Taken together, these investments will give more Americans access to the data networks that will be central to future economic growth and job creation. And nearly $21 billion of the funds generated from spectrum reallocation and more efficient management will be used for deficit reduction.

Invest in Modern Electricity Delivery Infrastructure. The Budget continues to support the modernization of the Nation’s electrical grid by investing in research, development, and the demonstration of smart-grid technologies that will spur the transition to a smarter, more efficient, secure and reliable electrical system. The end result will promote energy- and cost-saving choices for consumers, reduce emissions, and foster the growth of renewable energy sources like wind and solar. In addition, the Budget supports the Power Marketing Administrations to reliably operate, maintain, and rehabilitate the Federal hydropower and transmission systems.

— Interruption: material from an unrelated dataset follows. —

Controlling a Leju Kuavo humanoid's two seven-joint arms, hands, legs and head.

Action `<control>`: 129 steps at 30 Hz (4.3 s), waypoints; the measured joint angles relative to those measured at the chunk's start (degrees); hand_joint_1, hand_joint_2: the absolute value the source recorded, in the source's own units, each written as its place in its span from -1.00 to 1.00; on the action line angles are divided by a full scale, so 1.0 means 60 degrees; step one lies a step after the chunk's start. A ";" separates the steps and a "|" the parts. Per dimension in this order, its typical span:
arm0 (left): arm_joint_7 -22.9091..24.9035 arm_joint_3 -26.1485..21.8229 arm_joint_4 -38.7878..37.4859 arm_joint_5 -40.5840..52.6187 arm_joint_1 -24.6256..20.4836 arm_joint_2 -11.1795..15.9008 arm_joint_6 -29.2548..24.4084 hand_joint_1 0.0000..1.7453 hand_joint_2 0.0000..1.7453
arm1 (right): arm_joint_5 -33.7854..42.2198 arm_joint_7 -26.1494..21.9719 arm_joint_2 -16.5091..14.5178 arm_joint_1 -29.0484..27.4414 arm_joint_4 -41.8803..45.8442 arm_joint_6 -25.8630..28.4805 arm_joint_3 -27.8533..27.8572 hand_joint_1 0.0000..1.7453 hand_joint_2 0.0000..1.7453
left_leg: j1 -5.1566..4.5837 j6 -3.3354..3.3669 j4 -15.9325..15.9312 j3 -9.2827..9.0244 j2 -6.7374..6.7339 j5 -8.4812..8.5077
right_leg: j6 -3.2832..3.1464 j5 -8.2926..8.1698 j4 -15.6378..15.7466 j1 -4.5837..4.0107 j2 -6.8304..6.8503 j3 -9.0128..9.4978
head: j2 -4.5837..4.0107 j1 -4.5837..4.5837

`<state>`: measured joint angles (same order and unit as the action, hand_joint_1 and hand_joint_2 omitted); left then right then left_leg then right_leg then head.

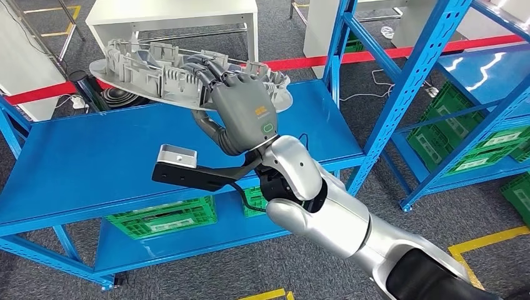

Invest in Water Infrastructure. The Budget provides funding of $1.5 billion for the Corps construction program and an additional $99 million in funds for construction from the Mississippi River and Tributaries account, totaling $1.6 billion for projects with high economic returns, dam safety work, projects that address public safety needs, and those that restore significant aquatic ecosystems. The Budget also supports increases in receipts to help pay for additional investments in the inland waterways. The Budget reflects an Administration emphasis on reliability and safety of existing Federal water resources infrastructure, and gives priority to the operation and maintenance of key projects that contribute to our national economy, such as the inland waterways with the most commercial use and the major coastal harbors and their channels. Further, ongoing work to modernize the Principles and Guidelines for planning water resource development will also help improve sustainability of investments in the nation’s water infrastructure. The Budget provides funds for the Bureau of Reclamation to advance water conservation activities and efforts to bring reliable water supplies in Western States. The Budget also provides $2 billion total for the Environmental Protection Agency’s (EPA) Clean Water and Drinking Water State Revolving Funds (SRFs). At the level requested in the President’s Budget, the SRFs will be able to finance over $6 billion in water infrastructure projects annually. Additionally, EPA will work to target assistance to small and underserved communities with limited ability to repay loans. For the Department of Agriculture’s water and wastewater grants and loans, the Budget proposes a $1.4 billion program level to maintain assistance for water infrastructure in rural America.